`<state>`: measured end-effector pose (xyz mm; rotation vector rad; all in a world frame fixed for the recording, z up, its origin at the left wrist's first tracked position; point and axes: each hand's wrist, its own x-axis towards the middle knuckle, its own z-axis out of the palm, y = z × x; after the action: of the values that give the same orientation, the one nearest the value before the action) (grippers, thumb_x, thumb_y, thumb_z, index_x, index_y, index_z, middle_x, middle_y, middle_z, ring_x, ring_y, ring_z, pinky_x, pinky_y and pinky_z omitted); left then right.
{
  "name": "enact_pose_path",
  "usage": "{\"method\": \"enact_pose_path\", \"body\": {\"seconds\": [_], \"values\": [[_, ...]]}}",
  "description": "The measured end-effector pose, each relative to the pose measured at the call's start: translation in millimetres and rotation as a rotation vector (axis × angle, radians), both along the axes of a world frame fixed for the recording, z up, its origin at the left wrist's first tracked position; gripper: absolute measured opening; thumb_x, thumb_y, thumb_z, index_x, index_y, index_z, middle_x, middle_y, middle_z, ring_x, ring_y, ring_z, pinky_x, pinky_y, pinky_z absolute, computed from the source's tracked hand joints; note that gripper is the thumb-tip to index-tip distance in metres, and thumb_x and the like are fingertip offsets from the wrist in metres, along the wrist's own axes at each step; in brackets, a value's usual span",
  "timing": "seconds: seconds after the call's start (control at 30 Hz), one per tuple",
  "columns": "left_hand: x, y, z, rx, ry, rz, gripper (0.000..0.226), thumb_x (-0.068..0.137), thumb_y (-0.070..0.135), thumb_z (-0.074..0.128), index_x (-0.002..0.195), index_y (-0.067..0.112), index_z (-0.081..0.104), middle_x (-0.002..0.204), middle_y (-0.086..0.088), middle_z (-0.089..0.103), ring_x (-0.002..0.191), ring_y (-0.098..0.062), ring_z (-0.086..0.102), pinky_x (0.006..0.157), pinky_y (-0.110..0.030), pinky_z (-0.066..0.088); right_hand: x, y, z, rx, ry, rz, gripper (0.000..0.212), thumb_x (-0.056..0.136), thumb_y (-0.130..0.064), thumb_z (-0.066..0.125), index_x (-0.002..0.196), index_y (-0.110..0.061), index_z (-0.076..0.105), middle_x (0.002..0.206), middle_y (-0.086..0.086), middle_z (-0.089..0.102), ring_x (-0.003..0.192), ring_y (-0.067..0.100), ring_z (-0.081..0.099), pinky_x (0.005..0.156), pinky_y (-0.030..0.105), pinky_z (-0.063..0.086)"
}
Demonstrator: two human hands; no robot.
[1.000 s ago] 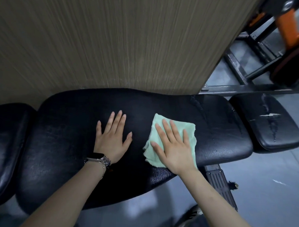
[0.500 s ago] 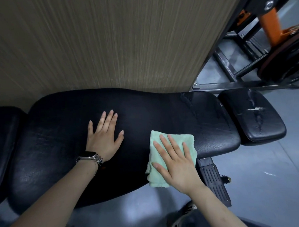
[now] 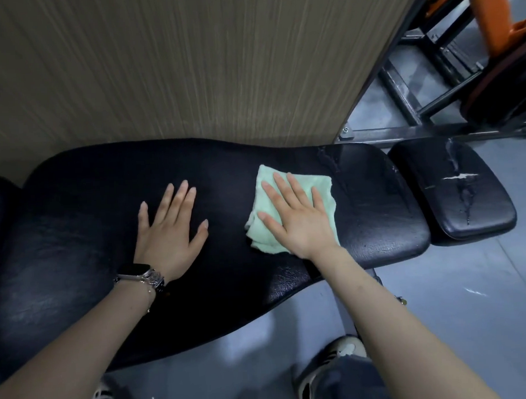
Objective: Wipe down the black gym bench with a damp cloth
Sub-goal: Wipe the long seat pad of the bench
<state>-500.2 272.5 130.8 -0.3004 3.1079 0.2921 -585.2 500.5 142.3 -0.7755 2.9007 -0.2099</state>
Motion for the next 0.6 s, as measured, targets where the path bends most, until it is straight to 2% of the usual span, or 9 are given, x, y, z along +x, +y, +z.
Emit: {"method": "enact_pose_path", "body": {"seconds": [0.13, 0.4, 0.6], "values": [[-0.5, -0.5, -2.4, -0.002, 0.003, -0.005, 0.075, 0.086, 0.058, 0.006, 0.151, 0.022, 0.011, 0.156, 0.012, -0.004, 0.143, -0.006, -0.011, 0.114, -0.05, 0.0, -32.2, -11.8, -1.6, 0.009, -0.014, -0.033, 0.061, 0.097, -0.059, 0.019, 0.152, -0.037, 0.004, 0.161, -0.01, -0.005, 0.146, 0.01, -0.012, 0.116, 0.048, -0.005], [-0.7, -0.6, -4.6, -0.007, 0.006, 0.0, 0.072, 0.088, 0.057, 0.01, 0.151, 0.022, 0.013, 0.157, 0.011, 0.0, 0.143, -0.006, -0.009, 0.114, -0.05, 0.002, -75.6, -27.7, -1.6, -0.011, -0.021, -0.066, 0.06, 0.098, -0.058, 0.019, 0.152, -0.036, 0.006, 0.161, -0.01, -0.001, 0.147, 0.012, -0.008, 0.116, 0.049, -0.004], [0.1, -0.7, -3.6, 0.005, 0.004, -0.002, 0.072, 0.088, 0.057, 0.01, 0.151, 0.022, 0.011, 0.157, 0.011, -0.002, 0.143, -0.005, -0.01, 0.114, -0.05, 0.001, -87.3, -22.1, 0.6, -0.003, -0.035, 0.0, 0.06, 0.098, -0.057, 0.021, 0.152, -0.035, 0.007, 0.161, -0.009, 0.001, 0.147, 0.011, -0.007, 0.116, 0.048, -0.005]]}}
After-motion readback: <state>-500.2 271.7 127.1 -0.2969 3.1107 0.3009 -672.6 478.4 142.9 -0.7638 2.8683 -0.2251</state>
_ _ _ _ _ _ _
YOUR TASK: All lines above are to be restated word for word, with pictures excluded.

RESPONSE:
`<state>`: measured end-effector pose (xyz mm; rotation vector rad; all in a world frame fixed for the recording, z up, its origin at the left wrist's first tracked position; point and axes: each hand's wrist, its own x-axis towards the middle knuckle, its own z-axis out of the palm, y = z × x; after the action: of the values that give the same orientation, the one nearest the value before the action) (grippers, thumb_x, thumb_y, thumb_z, index_x, index_y, index_z, middle_x, middle_y, middle_z, ring_x, ring_y, ring_z, pinky_x, pinky_y and pinky_z omitted); left then right.
{
  "name": "enact_pose_path",
  "usage": "{\"method\": \"enact_pose_path\", \"body\": {\"seconds\": [_], \"values\": [[_, ...]]}}",
  "description": "The measured end-effector pose, each relative to the pose measured at the call's start: translation in millimetres and rotation as a rotation vector (axis × angle, radians), both along the axes of a world frame fixed for the recording, z up, its origin at the left wrist's first tracked position; gripper: absolute measured opening; thumb_x, thumb_y, thumb_z, index_x, index_y, index_z, middle_x, middle_y, middle_z, ring_x, ring_y, ring_z, pinky_x, pinky_y, pinky_z absolute, computed from the source's tracked hand joints; note that gripper is the thumb-tip to index-tip distance in metres, and thumb_x and the like are fingertip offsets from the wrist in metres, along the wrist's own axes at each step; in brackets, a value's usual span",
  "timing": "seconds: seconds after the call's start (control at 30 Hz), one per tuple",
  "columns": "left_hand: x, y, z, rx, ry, rz, gripper (0.000..0.226), thumb_x (-0.068..0.137), thumb_y (-0.070..0.135), thumb_z (-0.074..0.128), index_x (-0.002..0.195), index_y (-0.067..0.112), index_z (-0.081..0.104), middle_x (-0.002..0.204), middle_y (-0.086..0.088), middle_z (-0.089..0.103), ring_x (-0.002..0.191), ring_y (-0.098..0.062), ring_z (-0.086..0.102), pinky_x (0.006..0.157), pinky_y (-0.110..0.030), pinky_z (-0.066..0.088); right_hand: x, y, z, rx, ry, rz, gripper (0.000..0.212), thumb_x (-0.056..0.136), thumb_y (-0.130..0.064), thumb_z (-0.066..0.125), index_x (-0.002..0.196), index_y (-0.110..0.061), index_z (-0.076..0.105), middle_x (0.002..0.206), middle_y (-0.086..0.086), middle_z (-0.089..0.102), ring_x (-0.003..0.192), ring_y (-0.067..0.100), ring_z (-0.081..0.099), pinky_x (0.005..0.156), pinky_y (-0.030..0.105), pinky_z (-0.063..0.086)"
}
Demonstrator: two human hands; no robot.
[1.000 s ago] 
[0.500 s ago] 
[now] 
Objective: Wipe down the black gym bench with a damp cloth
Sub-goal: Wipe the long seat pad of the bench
<state>-500.2 272.5 130.8 -0.3004 3.1079 0.2921 -585.2 500.5 142.3 -0.7755 2.9007 -0.2099</state>
Motion for the next 0.6 s, as measured, targets where the path bends most, until it is straight to 2% of the usual span, or 9 are given, x, y, z along +x, +y, +z.
Emit: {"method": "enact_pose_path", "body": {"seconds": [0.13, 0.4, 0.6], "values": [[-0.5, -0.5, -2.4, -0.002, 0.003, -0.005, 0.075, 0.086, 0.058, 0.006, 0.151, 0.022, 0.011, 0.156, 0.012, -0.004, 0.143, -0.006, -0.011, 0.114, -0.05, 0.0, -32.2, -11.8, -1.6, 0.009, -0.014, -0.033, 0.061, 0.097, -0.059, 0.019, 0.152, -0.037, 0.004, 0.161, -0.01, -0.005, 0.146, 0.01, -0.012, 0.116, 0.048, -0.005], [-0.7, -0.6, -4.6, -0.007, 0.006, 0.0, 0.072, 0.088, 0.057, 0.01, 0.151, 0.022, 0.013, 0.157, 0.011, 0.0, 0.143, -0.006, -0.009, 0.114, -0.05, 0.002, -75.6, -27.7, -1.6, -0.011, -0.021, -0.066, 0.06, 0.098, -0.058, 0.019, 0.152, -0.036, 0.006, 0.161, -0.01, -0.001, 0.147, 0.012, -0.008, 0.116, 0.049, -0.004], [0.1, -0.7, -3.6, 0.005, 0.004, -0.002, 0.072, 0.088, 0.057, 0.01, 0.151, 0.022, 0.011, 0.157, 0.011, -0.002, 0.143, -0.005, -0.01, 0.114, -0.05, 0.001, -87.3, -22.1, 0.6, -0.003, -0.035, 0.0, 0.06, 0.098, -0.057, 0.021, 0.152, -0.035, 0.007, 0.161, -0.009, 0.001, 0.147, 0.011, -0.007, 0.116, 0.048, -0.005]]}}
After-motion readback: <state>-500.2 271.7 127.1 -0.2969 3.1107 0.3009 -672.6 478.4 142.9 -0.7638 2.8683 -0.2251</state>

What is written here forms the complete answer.